DATA EXCERPT
:::::

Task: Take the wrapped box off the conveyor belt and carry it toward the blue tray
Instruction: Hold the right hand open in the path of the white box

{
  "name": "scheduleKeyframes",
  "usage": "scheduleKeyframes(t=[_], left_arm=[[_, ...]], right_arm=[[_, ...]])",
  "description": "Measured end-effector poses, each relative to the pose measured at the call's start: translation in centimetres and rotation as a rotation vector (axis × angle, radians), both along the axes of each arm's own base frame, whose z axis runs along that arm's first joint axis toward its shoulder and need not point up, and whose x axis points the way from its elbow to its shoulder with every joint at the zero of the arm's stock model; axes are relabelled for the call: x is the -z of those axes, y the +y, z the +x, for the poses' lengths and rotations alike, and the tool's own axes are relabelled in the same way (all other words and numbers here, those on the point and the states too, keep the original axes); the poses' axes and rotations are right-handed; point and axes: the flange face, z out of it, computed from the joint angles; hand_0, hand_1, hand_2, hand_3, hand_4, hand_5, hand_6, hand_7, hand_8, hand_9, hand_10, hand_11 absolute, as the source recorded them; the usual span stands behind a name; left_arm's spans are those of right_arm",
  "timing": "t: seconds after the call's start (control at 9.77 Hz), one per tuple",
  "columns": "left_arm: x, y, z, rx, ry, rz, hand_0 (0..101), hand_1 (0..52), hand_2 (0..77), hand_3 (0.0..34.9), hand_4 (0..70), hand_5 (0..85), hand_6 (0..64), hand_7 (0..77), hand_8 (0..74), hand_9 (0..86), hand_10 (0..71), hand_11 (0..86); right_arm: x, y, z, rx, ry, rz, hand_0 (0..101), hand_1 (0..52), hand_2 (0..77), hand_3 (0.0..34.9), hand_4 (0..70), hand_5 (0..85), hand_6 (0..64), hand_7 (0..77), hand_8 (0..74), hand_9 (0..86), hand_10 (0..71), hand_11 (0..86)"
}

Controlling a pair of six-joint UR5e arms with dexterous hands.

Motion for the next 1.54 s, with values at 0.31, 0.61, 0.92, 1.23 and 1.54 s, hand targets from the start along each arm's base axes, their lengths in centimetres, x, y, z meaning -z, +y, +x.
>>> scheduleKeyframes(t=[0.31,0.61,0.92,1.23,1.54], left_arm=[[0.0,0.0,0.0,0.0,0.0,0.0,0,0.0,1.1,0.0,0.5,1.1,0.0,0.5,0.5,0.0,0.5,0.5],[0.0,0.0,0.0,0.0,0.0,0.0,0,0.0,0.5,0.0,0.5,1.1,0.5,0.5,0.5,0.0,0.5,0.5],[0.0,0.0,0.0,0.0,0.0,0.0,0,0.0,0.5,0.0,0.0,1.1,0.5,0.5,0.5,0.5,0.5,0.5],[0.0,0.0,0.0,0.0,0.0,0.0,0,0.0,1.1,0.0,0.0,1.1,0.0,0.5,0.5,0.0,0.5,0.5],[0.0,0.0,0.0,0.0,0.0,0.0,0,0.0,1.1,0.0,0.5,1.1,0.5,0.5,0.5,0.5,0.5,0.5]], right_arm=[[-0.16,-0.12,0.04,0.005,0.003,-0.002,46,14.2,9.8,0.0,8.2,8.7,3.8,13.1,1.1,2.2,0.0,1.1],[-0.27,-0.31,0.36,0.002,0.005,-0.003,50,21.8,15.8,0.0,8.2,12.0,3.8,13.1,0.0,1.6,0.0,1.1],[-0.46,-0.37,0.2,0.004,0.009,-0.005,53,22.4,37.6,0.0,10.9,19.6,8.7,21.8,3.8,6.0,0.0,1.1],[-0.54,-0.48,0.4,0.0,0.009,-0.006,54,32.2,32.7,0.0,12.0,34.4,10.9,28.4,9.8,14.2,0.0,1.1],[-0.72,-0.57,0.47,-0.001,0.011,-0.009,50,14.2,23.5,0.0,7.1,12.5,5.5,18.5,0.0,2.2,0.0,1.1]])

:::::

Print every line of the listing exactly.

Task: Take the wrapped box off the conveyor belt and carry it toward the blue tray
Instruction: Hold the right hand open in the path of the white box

{
  "name": "scheduleKeyframes",
  "usage": "scheduleKeyframes(t=[_], left_arm=[[_, ...]], right_arm=[[_, ...]])",
  "description": "Measured end-effector poses, each relative to the pose measured at the call's start: translation in centimetres and rotation as a rotation vector (axis × angle, radians), both along the axes of each arm's own base frame, whose z axis runs along that arm's first joint axis toward its shoulder and need not point up, and whose x axis points the way from its elbow to its shoulder with every joint at the zero of the arm's stock model; axes are relabelled for the call: x is the -z of those axes, y the +y, z the +x, for the poses' lengths and rotations alike, and the tool's own axes are relabelled in the same way (all other words and numbers here, those on the point and the states too, keep the original axes); the poses' axes and rotations are right-handed; point and axes: the flange face, z out of it, computed from the joint angles; hand_0, hand_1, hand_2, hand_3, hand_4, hand_5, hand_6, hand_7, hand_8, hand_9, hand_10, hand_11 absolute, as the source recorded them; the usual span stands behind a name; left_arm's spans are those of right_arm",
  "timing": "t: seconds after the call's start (control at 9.77 Hz), one per tuple",
  "columns": "left_arm: x, y, z, rx, ry, rz, hand_0 (0..101), hand_1 (0..52), hand_2 (0..77), hand_3 (0.0..34.9), hand_4 (0..70), hand_5 (0..85), hand_6 (0..64), hand_7 (0..77), hand_8 (0..74), hand_9 (0..86), hand_10 (0..71), hand_11 (0..86); right_arm: x, y, z, rx, ry, rz, hand_0 (0..101), hand_1 (0..52), hand_2 (0..77), hand_3 (0.0..34.9), hand_4 (0..70), hand_5 (0..85), hand_6 (0..64), hand_7 (0..77), hand_8 (0..74), hand_9 (0..86), hand_10 (0..71), hand_11 (0..86)"
}

Controlling a pair of six-joint UR5e arms with dexterous hands.

Motion for the next 1.54 s, with values at 0.31, 0.61, 0.92, 1.23 and 1.54 s, hand targets from the start along each arm's base axes, their lengths in centimetres, x, y, z meaning -z, +y, +x.
>>> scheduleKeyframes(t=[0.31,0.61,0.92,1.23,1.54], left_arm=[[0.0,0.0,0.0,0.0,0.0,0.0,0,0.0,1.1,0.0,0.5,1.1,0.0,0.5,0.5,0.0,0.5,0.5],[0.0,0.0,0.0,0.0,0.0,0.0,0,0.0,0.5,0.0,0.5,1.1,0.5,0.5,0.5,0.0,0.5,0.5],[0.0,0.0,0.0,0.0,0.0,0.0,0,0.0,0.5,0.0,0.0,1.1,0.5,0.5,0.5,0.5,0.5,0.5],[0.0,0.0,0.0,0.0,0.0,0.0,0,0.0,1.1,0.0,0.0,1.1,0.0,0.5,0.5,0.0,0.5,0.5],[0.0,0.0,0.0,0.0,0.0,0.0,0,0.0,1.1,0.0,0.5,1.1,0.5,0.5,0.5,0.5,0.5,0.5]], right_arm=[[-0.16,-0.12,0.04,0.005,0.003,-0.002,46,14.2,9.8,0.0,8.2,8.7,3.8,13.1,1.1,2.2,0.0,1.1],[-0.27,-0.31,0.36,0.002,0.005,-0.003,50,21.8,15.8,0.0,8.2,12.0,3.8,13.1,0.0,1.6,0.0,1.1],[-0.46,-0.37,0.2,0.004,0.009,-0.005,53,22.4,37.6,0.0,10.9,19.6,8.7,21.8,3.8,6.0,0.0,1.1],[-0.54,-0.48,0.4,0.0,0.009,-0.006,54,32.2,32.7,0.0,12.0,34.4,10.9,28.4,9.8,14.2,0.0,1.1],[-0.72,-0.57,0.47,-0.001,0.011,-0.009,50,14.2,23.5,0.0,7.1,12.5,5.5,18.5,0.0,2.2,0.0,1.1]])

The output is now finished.